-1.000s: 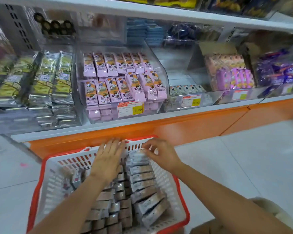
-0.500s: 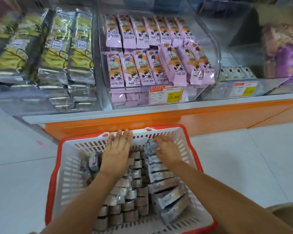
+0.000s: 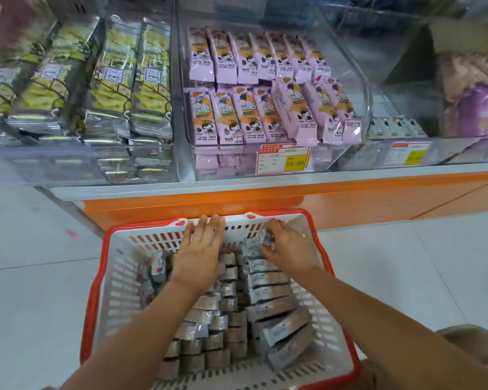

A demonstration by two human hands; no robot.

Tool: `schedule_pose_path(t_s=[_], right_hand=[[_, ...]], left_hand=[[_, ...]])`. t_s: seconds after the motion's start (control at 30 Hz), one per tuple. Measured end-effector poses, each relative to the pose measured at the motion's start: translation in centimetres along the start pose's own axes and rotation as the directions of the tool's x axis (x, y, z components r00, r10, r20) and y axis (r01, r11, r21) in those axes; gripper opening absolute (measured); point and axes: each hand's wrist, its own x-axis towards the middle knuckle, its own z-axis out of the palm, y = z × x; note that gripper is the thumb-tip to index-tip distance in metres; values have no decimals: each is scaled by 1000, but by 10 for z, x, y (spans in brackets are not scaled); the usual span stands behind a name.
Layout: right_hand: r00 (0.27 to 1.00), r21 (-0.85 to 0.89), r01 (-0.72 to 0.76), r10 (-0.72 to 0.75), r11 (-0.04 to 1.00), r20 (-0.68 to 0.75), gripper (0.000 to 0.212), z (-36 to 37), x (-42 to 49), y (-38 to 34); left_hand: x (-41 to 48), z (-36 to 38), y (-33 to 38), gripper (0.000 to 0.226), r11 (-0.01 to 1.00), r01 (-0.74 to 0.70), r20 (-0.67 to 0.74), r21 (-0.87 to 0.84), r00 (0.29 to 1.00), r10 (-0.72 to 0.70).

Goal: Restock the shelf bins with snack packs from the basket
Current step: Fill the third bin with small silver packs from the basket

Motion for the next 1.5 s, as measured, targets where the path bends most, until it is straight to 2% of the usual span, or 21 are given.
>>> schedule_pose_path(t_s=[0.07, 0.13, 0.23, 0.3, 0.37, 0.47, 0.53, 0.63, 0.73, 0.83, 0.93, 1.03, 1.13, 1.27, 1.37, 1.5], right_hand=[[998, 173, -49, 53, 984, -19, 35, -20, -8, -1], [994, 378, -93, 111, 921, -25, 39, -41, -18, -2], [989, 571, -69, 130, 818, -68, 33, -72, -34, -5], [989, 632, -8, 101, 775, -112, 26, -92, -45, -7], [986, 650, 32, 83, 759, -146, 25, -111, -56, -7], [987, 648, 41, 72, 761, -147, 27, -142, -74, -5], [989, 624, 44, 55, 780, -138, 26, -165, -86, -2], [992, 572, 57, 16, 818, -122, 23, -199, -102, 1], [989, 521, 85, -9, 849, -146, 23, -225, -111, 6], [982, 539, 130, -33, 832, -187, 22, -247, -112, 11], [959, 493, 186, -47, 850, -280, 20, -269, -105, 18], [899, 413, 222, -21, 883, -438, 16, -294, -86, 29], [840, 362, 105, 112, 926, -531, 14, -313, -52, 52], [784, 221, -148, 250, 964, -568, 11, -323, 8, 89], [789, 138, -246, 281, 959, -546, 16, -325, 52, 113], [821, 33, -333, 307, 942, -481, 12, -322, 103, 140]], left_hand=[[1, -11, 6, 78, 999, 26, 14, -20, 1000, -25], [0, -20, 12, 71, 996, 12, -14, -84, 1000, -14], [0, -44, 28, 68, 943, -72, -119, -326, 992, 35], [2, -57, 43, 61, 848, -123, -148, -515, 988, 53], [4, -72, 59, 51, 755, -174, -173, -632, 982, 81], [8, -94, 77, 38, 685, -234, -226, -690, 969, 104], [10, -109, 86, 45, 662, -292, -255, -691, 955, 155], [15, -132, 97, 53, 661, -382, -324, -646, 921, 216], [24, -157, 109, 48, 670, -443, -383, -595, 890, 248], [34, -182, 120, 44, 681, -494, -443, -541, 855, 269], [46, -204, 130, 49, 696, -518, -520, -497, 820, 239], [63, -219, 138, 54, 802, -477, -597, -360, 778, 195], [82, -222, 142, 57, 896, -399, -581, -194, 783, 222], [107, -212, 145, 58, 937, -348, -508, -43, 815, 279], [120, -207, 145, 57, 954, -294, -504, 66, 815, 286], [130, -199, 146, 59, 953, -233, -506, 195, 808, 302]])
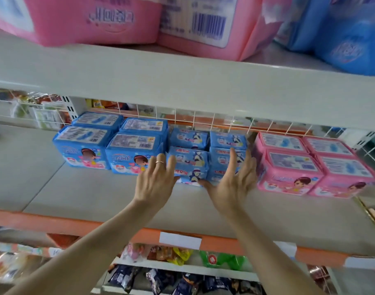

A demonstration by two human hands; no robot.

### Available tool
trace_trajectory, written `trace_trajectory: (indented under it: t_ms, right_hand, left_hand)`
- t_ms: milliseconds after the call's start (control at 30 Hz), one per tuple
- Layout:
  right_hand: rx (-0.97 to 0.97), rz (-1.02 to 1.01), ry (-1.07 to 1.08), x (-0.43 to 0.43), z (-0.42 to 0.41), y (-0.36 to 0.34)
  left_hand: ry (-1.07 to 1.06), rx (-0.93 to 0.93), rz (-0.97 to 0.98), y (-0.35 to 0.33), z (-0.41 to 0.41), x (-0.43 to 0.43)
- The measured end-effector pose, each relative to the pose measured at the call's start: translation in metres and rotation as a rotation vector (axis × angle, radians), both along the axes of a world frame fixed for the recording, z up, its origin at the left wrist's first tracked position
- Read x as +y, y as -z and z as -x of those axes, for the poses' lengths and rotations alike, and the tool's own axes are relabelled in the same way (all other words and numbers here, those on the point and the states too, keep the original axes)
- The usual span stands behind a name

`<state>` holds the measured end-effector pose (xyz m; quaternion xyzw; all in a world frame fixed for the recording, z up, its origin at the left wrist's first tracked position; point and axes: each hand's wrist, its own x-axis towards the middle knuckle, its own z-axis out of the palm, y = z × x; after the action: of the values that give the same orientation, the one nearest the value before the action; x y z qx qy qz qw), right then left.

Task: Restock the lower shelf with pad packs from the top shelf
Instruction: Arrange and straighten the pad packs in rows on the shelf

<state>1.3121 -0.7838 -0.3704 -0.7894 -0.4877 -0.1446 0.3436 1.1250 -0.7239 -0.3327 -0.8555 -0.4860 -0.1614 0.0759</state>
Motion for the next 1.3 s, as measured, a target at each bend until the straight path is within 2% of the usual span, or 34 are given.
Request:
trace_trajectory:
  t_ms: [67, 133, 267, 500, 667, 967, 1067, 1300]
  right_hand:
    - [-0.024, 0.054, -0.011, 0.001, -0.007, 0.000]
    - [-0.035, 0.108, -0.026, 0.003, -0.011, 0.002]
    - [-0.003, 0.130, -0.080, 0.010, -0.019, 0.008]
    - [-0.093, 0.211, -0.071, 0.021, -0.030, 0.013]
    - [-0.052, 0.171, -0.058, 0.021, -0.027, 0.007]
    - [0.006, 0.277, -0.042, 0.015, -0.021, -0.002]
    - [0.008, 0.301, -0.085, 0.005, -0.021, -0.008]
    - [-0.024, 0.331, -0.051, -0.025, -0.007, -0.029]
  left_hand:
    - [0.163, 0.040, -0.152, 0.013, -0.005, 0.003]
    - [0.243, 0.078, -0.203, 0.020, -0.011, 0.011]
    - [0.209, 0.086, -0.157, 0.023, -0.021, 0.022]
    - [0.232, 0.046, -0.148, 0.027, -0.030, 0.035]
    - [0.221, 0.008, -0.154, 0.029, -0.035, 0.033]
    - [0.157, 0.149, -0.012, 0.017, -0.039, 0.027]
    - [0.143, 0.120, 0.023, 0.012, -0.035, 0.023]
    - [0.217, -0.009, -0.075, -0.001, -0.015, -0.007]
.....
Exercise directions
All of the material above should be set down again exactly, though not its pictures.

Answer for the task
-1.000s: 
-0.500s: 
+0.000s: 

A demonstration by two human hands; no robot.

Tool: `schedule_pose_path(t_s=[_], right_hand=[[_, ...]], left_hand=[[_, ...]])`. t_s: seconds after the motion's start (control at 30 Hz), one per tuple. Measured end-effector poses, each relative to the pose measured at the motion's start: translation in centimetres along the start pose's own axes and rotation as the directions of the tool's x axis (x, y, z components r00, r10, r20) and y axis (r01, r11, r21) in those axes; gripper opening absolute (measured); point and axes: each hand's wrist, its own x-axis towards the middle knuckle, its own z-axis out of the palm, y = z × x; note that gripper is the thumb-tip to index-tip distance in metres; values have no decimals: each is scaled by 1000, but by 10 for z, x, y (spans in brackets are not scaled); the usual span stands behind a name.
Layout: right_hand: r00 (0.27 to 1.00), r21 (-0.85 to 0.89), r01 (-0.72 to 0.76), r10 (-0.72 to 0.75), r11 (-0.04 to 1.00), r20 (-0.68 to 0.75), gripper (0.000 to 0.212), z (-36 to 37), x (-42 to 49), y (-38 to 34); left_hand: x (-41 to 48), z (-36 to 38), y (-33 to 38), gripper (0.000 to 0.226), r11 (-0.01 to 1.00), r01 (-0.74 to 0.70), r20 (-0.67 to 0.74), r21 (-0.87 to 0.84), r00 (0.29 to 1.00), r10 (-0.72 to 0.70).

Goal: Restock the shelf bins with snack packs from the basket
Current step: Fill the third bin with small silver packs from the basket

Motion for the next 1.5 s, as measured, targets where the path bends most, until it is straight to 2% of the usual span, or 21 are given.
>>> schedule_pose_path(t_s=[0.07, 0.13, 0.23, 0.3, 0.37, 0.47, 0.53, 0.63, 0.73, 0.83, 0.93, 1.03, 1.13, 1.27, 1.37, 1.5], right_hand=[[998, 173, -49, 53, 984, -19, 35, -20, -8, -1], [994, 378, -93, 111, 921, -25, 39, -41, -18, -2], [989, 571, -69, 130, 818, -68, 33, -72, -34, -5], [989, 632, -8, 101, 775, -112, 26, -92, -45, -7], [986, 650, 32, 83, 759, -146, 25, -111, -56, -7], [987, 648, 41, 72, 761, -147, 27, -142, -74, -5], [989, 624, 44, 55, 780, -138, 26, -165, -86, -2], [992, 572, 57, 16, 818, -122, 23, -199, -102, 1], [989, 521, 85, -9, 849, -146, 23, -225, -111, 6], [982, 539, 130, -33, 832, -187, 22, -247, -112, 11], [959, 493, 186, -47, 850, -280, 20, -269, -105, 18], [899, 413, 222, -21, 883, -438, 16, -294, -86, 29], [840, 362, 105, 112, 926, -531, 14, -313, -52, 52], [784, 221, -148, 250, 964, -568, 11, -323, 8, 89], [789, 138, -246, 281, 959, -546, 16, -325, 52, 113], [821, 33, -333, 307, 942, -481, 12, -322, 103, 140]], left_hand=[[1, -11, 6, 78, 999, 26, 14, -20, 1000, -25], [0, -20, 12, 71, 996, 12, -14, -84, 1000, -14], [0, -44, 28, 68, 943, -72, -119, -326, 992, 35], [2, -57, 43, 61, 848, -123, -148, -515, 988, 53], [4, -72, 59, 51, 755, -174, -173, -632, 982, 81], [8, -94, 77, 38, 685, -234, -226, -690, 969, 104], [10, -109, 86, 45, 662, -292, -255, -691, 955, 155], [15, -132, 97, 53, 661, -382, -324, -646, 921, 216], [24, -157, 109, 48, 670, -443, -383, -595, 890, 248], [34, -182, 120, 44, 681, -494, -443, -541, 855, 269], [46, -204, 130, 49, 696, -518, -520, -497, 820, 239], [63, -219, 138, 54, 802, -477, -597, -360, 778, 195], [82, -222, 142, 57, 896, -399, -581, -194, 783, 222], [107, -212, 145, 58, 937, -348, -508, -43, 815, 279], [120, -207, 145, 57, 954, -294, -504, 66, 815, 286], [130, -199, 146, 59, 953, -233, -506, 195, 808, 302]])

A demonstration by two human hands; no robot.

### Available tool
trace_trajectory, written `trace_trajectory: (indented under it: t_ms, right_hand, left_hand)`
- t_ms: milliseconds after the call's start (control at 30 Hz), one per tuple
- Layout:
  right_hand: rx (-0.97 to 0.97), rz (-1.02 to 1.01), ry (-1.07 to 1.08), x (-0.43 to 0.43), z (-0.42 to 0.41), y (-0.36 to 0.34)
  left_hand: ry (-1.07 to 1.06), rx (-0.93 to 0.93), rz (-0.97 to 0.98), y (-0.35 to 0.33), z (-0.41 to 0.41), x (-0.43 to 0.43)
- The measured end-effector pose, each relative to the pose measured at the call's start: translation in metres and rotation as a rotation vector (axis × angle, radians), both along the axes of a world frame fixed for the recording, z up, its origin at the left wrist's first tracked position
- Read x as +y, y as -z and z as -x of those axes, for the poses' lengths and rotations alike, and the tool's own axes are relabelled in the same way (all other words and numbers here, those on the point and the states too, keep the original axes)
- The usual span stands behind a name

`<state>` holds the measured end-effector pose (xyz m; quaternion xyzw; all in a world frame fixed for the recording, z up, its origin at the left wrist's first tracked position; point and axes: each hand's wrist, its own x-axis towards the middle knuckle, its own z-axis out of the palm, y = z × x; after the action: of the values that give the same orientation, the one nearest the value before the action; x y z qx qy qz qw), right then left.

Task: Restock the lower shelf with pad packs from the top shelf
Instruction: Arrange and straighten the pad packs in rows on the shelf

<state>1.3121 -0.7838 -0.3704 -0.7894 -0.4877 -0.1446 0.3436 1.1250 -0.7239 -0.3327 -0.8555 -0.4860 -0.1614 0.0759</state>
Motion for the next 1.3 s, as measured, a target at each bend until the straight path is within 2% of the usual span, or 34 are given.
Request:
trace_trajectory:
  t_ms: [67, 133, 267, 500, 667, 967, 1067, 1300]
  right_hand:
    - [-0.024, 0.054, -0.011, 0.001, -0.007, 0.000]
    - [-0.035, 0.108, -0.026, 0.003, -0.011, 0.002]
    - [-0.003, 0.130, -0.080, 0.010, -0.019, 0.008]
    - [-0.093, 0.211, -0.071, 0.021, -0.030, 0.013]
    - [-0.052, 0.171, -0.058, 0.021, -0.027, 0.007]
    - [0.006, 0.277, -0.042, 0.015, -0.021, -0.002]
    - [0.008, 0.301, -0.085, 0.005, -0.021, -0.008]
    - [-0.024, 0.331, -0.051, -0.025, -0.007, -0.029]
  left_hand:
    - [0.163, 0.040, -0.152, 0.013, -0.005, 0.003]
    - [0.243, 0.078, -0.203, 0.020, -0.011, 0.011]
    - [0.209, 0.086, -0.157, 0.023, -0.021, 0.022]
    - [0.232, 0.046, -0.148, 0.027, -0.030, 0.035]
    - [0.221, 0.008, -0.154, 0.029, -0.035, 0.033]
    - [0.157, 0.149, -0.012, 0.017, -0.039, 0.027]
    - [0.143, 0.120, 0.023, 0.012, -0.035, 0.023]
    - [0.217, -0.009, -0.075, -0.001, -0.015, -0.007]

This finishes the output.